-- Task instructions --
Reproduce each entry exactly.

-- Data in this exercise --

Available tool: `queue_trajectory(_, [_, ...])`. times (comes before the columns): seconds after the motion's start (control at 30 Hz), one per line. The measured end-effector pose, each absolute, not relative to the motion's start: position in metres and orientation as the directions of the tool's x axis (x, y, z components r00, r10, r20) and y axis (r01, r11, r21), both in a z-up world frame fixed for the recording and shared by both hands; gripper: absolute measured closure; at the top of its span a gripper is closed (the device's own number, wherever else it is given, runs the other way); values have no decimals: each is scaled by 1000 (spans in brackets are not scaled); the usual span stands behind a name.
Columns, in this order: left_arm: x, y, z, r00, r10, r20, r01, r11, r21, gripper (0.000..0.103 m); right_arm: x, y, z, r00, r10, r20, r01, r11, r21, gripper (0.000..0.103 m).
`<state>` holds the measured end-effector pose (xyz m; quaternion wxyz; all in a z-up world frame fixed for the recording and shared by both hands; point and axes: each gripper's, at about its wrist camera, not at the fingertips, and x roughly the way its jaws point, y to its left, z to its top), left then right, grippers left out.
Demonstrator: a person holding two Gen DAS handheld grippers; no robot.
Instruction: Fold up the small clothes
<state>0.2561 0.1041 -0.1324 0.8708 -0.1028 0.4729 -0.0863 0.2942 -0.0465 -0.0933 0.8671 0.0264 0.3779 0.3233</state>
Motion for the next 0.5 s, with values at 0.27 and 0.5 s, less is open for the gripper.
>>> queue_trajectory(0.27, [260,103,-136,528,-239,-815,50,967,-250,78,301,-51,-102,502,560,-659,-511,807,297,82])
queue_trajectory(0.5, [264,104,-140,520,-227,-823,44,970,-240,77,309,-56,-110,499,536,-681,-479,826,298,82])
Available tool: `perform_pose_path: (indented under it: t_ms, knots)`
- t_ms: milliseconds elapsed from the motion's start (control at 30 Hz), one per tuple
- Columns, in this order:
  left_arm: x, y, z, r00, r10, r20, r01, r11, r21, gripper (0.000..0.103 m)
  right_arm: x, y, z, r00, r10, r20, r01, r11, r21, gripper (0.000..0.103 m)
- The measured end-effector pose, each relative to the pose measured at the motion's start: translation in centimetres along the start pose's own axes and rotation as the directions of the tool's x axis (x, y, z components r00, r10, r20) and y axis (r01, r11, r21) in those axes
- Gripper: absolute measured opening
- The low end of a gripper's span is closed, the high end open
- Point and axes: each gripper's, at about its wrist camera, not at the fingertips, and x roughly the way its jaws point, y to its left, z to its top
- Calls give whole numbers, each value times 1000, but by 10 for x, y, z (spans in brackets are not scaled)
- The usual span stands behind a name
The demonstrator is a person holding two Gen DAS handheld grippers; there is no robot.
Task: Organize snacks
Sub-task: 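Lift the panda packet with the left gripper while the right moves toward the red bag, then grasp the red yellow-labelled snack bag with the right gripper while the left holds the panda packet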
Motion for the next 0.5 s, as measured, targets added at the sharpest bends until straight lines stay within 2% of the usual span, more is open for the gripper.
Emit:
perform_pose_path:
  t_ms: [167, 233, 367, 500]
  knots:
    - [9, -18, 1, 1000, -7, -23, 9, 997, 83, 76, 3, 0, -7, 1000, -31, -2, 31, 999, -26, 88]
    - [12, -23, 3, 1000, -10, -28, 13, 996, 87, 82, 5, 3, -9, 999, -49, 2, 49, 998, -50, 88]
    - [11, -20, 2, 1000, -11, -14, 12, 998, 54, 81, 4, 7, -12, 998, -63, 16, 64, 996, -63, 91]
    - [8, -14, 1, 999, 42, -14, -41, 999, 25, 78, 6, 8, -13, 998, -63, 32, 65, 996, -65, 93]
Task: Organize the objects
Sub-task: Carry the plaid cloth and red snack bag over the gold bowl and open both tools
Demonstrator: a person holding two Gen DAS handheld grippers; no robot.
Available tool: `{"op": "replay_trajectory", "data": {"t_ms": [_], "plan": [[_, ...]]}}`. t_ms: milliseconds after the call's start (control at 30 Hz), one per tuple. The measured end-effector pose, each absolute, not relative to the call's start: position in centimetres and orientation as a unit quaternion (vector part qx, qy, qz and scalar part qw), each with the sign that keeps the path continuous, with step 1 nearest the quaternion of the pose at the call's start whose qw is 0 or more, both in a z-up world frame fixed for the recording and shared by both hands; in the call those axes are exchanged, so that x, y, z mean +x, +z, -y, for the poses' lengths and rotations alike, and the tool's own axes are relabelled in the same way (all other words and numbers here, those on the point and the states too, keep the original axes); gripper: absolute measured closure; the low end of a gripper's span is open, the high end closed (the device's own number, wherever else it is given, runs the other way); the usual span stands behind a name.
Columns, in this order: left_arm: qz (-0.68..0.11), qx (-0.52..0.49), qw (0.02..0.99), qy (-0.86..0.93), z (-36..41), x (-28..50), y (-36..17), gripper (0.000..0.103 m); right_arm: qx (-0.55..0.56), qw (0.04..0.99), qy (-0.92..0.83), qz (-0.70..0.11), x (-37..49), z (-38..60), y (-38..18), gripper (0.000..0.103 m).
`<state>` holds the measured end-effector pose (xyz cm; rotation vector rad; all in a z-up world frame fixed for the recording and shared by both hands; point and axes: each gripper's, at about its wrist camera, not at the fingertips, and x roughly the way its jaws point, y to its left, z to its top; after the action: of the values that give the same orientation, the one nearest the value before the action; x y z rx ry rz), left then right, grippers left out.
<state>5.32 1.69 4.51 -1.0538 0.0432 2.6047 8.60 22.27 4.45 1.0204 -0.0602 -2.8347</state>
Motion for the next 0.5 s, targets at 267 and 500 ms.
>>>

-- Exercise solution --
Available tool: `queue_trajectory(_, [_, ...])`. times (comes before the columns): seconds after the motion's start (control at 30 Hz), one per line. The measured end-effector pose, each absolute, not relative to the motion's start: position in metres and orientation as the directions of the tool's x axis (x, y, z components r00, r10, r20) and y axis (r01, r11, r21), both in a z-up world frame fixed for the recording and shared by both hands; gripper: absolute measured closure; at the top of its span a gripper is closed (the device's own number, wherever else it is given, runs the other way); values have no decimals: each is scaled by 1000 (spans in brackets are not scaled); the usual span stands behind a name.
Columns, in this order: left_arm: x, y, z, r00, r10, r20, r01, r11, r21, gripper (0.000..0.103 m); right_arm: x, y, z, r00, r10, r20, r01, r11, r21, gripper (0.000..0.103 m).
`<state>` holds the measured end-effector pose (xyz m; quaternion wxyz; all in a z-up world frame fixed for the recording and shared by both hands; point and axes: each gripper's, at about its wrist camera, not at the fingertips, and x roughly the way its jaws point, y to its left, z to its top), left then right, grippers left out.
Demonstrator: a person holding two Gen DAS handheld grippers; no robot.
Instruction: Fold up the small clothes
<state>0.2561 0.1041 -0.1324 0.8708 -0.1028 0.4729 -0.0863 0.2942 -0.0465 -0.0933 0.8671 0.0264 0.3779 0.3233</state>
Motion for the next 0.5 s, with values at 0.27 and 0.5 s, less is open for the gripper.
>>> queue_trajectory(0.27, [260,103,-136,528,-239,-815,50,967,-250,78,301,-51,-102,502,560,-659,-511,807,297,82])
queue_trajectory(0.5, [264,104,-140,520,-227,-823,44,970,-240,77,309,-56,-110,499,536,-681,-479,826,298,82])
Available tool: `perform_pose_path: (indented under it: t_ms, knots)`
- t_ms: milliseconds elapsed from the motion's start (control at 30 Hz), one per tuple
- Columns, in this order:
  left_arm: x, y, z, r00, r10, r20, r01, r11, r21, gripper (0.000..0.103 m)
  right_arm: x, y, z, r00, r10, r20, r01, r11, r21, gripper (0.000..0.103 m)
- The measured end-effector pose, each relative to the pose measured at the motion's start: translation in centimetres along the start pose's own axes and rotation as the directions of the tool's x axis (x, y, z components r00, r10, r20) and y axis (r01, r11, r21) in those axes
- Gripper: absolute measured opening
- The low end of a gripper's span is closed, the high end open
- Point and axes: each gripper's, at about its wrist camera, not at the fingertips, and x roughly the way its jaws point, y to its left, z to its top
- Calls give whole numbers, each value times 1000, but by 10 for x, y, z (spans in brackets are not scaled)
- The usual span stands behind a name
The demonstrator is a person holding two Gen DAS handheld grippers; there is no robot.
Task: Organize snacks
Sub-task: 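Lift the panda packet with the left gripper while the right moves toward the red bag, then grasp the red yellow-labelled snack bag with the right gripper while the left holds the panda packet
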Motion for the next 0.5 s, as measured, targets added at the sharpest bends until straight lines stay within 2% of the usual span, more is open for the gripper.
Emit:
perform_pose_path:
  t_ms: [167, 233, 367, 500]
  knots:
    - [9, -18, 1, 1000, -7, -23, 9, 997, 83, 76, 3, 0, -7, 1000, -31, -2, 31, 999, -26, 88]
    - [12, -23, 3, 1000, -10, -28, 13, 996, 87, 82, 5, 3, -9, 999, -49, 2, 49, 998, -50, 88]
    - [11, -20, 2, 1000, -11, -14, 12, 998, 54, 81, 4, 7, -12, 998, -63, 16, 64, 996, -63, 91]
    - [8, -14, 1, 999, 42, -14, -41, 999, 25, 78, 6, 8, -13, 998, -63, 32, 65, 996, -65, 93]
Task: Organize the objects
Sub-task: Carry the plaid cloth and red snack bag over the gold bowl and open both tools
Demonstrator: a person holding two Gen DAS handheld grippers; no robot.
Available tool: `{"op": "replay_trajectory", "data": {"t_ms": [_], "plan": [[_, ...]]}}`. t_ms: milliseconds after the call's start (control at 30 Hz), one per tuple. The measured end-effector pose, each absolute, not relative to the call's start: position in centimetres and orientation as a unit quaternion (vector part qx, qy, qz and scalar part qw), each with the sign that keeps the path continuous, with step 1 nearest the quaternion of the pose at the call's start whose qw is 0 or more, both in a z-up world frame fixed for the recording and shared by both hands; in the call those axes are exchanged, so that x, y, z mean +x, +z, -y, for the poses' lengths and rotations alike, and the tool's own axes are relabelled in the same way (all other words and numbers here, those on the point and the states too, keep the original axes); gripper: absolute measured closure; the low end of a gripper's span is open, the high end closed (the device's own number, wherever else it is given, runs the other way); the usual span stands behind a name.
Columns, in this order: left_arm: qz (-0.68..0.11), qx (-0.52..0.49), qw (0.02..0.99), qy (-0.86..0.93), z (-36..41), x (-28..50), y (-36..17), gripper (0.000..0.103 m); right_arm: qx (-0.55..0.56), qw (0.04..0.99), qy (-0.92..0.83), qz (-0.70..0.11), x (-37..49), z (-38..60), y (-38..18), gripper (0.000..0.103 m).
`<state>` holds the measured end-effector pose (xyz cm; rotation vector rad; all in a z-up world frame fixed for the recording and shared by both hands; point and axes: each gripper's, at about its wrist camera, not at the fingertips, and x roughly the way its jaws point, y to its left, z to its top; after the action: of the values that give the same orientation, the one nearest the value before the action; x y z rx ry rz), left then right, grippers left out.
<state>5.32 1.69 4.51 -1.0538 0.0432 2.6047 8.60 22.27 4.45 1.0204 -0.0602 -2.8347</state>
Motion for the next 0.5 s, targets at 267 and 500 ms.
>>>

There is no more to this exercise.